The MPR remains negative in real terms with respect to both the past year’s inflation and the expected inflation in the next year, while real interest rates have risen significantly in advanced economies.

In effect, the cost of borrowing from commercial banks has become more expensive with the attendant implications on the cost of goods and services in the country.

Inflation has effectively eroded the value of the naira and reduced the worth of liquid assets – as well as dampened the prospects of poverty alleviation.

The World Bank insists that the country’s current inflationary pressures reflected the, “combination of loose fiscal and monetary policies, structural supply constraints, and external shocks.”

The bank further proposed a, “significantly tighter monetary policy and stronger policy transmission are needed to rein in inflation.” 

Trade balance

The country’s total external trade decreased by about N1.24 trillion to N11.60 trillion in Q3 2023 compared to N12.84 trillion in the preceding quarter.

The export component of trade dropped to N5.93 trillion, representing 19.89 per cent decline over the preceding quarter and accounted for 51.16 per cent of total trade in the review period. However, total imports increased by 4.22 per cent to N5.66 trillion and accounted for 48.84 per cent of total trade. This left the balance of trade at N269.34 billion in the period under review.
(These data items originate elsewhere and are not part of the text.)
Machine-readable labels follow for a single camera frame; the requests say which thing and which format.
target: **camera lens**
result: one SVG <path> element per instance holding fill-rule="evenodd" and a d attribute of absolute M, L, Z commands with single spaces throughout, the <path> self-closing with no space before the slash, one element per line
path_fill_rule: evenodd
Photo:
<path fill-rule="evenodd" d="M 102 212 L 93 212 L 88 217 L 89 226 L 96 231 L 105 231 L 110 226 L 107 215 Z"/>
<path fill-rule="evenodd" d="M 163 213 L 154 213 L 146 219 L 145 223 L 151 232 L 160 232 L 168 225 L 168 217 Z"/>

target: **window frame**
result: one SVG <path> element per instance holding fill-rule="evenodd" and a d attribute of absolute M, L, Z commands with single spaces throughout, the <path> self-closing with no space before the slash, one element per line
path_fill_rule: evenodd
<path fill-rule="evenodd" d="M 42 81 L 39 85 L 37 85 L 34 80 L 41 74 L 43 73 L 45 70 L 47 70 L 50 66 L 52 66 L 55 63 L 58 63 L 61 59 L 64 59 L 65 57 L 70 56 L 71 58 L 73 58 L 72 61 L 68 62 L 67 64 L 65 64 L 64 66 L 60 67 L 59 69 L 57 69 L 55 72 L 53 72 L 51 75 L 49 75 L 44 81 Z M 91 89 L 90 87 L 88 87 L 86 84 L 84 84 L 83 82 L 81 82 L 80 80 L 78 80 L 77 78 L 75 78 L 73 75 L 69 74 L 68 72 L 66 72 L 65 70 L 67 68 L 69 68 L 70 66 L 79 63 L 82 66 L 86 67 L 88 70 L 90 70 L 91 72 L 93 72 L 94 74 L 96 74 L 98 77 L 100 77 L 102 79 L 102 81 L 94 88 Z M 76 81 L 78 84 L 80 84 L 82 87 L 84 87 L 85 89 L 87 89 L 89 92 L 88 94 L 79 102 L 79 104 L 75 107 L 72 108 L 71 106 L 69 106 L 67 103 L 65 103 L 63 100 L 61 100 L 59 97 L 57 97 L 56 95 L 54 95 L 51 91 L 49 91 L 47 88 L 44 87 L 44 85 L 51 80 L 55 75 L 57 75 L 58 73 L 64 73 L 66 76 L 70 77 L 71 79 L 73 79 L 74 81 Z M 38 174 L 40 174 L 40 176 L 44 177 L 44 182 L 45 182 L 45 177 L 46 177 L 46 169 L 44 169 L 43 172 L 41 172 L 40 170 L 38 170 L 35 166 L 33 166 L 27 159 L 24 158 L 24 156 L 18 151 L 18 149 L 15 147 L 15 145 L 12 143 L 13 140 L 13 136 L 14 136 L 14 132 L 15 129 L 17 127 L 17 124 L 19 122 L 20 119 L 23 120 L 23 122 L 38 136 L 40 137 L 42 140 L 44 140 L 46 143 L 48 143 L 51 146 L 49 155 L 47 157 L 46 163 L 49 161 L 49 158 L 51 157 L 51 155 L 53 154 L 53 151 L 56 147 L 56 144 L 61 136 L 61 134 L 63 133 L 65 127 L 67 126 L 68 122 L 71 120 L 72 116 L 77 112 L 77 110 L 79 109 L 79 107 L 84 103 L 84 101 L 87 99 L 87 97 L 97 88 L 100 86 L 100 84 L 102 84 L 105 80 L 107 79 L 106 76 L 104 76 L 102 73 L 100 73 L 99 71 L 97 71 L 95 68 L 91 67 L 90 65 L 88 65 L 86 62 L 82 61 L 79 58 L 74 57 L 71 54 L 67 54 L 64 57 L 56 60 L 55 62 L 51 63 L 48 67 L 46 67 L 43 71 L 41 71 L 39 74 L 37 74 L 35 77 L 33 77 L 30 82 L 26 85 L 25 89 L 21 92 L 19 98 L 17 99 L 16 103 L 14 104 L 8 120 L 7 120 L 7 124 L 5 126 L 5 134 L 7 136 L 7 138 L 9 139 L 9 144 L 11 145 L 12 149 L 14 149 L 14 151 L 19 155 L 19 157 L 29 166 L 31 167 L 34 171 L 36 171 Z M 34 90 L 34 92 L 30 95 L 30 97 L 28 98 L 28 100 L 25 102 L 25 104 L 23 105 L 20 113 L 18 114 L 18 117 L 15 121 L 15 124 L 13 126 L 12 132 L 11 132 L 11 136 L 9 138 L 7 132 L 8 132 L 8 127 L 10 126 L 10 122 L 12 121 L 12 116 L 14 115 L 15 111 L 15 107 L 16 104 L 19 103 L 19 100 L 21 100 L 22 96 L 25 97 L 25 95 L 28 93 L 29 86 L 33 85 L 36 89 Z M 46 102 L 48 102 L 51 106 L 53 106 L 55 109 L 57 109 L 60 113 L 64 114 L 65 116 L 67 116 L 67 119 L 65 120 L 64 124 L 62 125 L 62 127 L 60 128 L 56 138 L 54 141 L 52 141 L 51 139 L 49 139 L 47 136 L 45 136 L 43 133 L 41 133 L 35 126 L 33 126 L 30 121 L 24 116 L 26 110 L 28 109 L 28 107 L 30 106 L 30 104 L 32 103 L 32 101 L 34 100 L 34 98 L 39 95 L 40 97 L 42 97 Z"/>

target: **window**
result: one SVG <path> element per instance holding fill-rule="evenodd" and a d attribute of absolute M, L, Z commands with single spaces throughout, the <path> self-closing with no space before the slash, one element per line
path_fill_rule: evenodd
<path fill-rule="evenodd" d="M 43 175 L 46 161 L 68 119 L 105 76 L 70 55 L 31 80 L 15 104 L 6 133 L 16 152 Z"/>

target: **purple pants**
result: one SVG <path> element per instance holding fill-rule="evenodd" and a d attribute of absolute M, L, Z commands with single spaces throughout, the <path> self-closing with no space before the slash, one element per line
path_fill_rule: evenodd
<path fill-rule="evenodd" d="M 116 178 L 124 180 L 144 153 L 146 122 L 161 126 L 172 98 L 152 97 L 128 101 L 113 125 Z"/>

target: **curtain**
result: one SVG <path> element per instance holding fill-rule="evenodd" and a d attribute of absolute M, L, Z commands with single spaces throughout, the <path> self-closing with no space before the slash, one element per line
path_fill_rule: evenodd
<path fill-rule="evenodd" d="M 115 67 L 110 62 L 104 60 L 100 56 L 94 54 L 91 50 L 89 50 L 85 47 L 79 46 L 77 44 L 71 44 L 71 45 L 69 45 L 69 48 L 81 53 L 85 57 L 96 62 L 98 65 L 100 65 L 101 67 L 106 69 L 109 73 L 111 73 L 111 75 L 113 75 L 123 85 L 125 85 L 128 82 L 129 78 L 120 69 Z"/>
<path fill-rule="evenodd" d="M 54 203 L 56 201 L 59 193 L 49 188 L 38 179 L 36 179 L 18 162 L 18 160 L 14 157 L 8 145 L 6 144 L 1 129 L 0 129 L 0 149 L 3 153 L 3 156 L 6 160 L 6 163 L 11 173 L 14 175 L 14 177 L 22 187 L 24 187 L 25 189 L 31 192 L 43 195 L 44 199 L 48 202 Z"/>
Nonetheless, exports trade was dominated by crude oil exports valued at N4.66 trillion, representing 78.51 per cent of total exports while non-crude oil exports stood at N1.28 trillion or 21.49 per cent of total exports. Moreover, non-oil products contributed N438.00 billion representing 7.38 per cent of total exports.
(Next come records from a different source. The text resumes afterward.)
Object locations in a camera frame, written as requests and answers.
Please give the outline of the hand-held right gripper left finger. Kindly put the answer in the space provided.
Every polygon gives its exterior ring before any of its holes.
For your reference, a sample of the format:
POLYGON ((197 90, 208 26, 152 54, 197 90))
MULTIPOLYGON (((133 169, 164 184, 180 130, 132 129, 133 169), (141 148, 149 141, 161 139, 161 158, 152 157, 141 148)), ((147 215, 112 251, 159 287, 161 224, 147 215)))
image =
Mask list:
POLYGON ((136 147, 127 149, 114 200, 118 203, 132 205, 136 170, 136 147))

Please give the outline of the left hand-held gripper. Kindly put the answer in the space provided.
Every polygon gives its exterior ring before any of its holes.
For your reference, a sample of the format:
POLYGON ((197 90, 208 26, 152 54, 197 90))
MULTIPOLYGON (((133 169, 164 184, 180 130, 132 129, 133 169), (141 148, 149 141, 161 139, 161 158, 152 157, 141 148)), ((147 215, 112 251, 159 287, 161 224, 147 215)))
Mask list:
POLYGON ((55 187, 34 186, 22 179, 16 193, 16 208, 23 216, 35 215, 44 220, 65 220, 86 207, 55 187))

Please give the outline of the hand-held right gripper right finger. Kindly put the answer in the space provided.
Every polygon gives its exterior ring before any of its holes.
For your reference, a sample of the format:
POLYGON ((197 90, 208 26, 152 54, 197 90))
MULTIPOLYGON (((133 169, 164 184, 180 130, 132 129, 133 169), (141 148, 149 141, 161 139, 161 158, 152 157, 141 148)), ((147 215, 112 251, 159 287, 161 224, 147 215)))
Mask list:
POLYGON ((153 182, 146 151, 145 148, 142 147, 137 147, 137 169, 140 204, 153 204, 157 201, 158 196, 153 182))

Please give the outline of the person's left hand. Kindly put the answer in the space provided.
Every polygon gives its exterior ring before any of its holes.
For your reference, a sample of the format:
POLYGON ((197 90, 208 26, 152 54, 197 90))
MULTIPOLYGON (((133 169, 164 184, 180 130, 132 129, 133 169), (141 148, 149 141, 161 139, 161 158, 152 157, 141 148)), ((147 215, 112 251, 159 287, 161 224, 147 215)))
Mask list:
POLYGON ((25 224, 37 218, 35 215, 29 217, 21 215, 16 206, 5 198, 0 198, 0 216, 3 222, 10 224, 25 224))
This is even as crude oil exports decreased by 21.15 per cent in Q3 compared to Q2 while other oil products exports was ₦837.33 billion, representing a marginal increase of 1.68 per cent compared to ₦823.48 billion in Q2.

The fact that the share of non-oil exports to trade was lower further calls for attention especially at a period when the government had increased funding to boost non-oil-related activities to diversify the economy.

In its recent report on the country, the Bretton Woods institution pointed out that with the removal of fuel subsidy and the large-scale

depreciation of the naira in June 2023, imports, including gasoline imports, are projected to fall.

“However, exports are also expected to contract, even though oil production is projected to increase, as oil prices are projected to be 20 percent lower, on average, than 2022 levels.

“Higher imports of services, especially in the transportation and travel sectors, are expected to reduce the trade balance. “In H1 2023, the trade balance stood at a deficit of 1.7 per cent of GDP, as opposed to a deficit of 1.6 percent of GDP in H1 2022,” the bank noted.

Although, there is current high expectation that if well implemented and sustained, the bouquet of economic reforms embarked upon by the present administration could boost the growth of the economy and make life better for Nigerians, the performance of the economy in last year – especially the impact of such reforms on living conditions remains below average.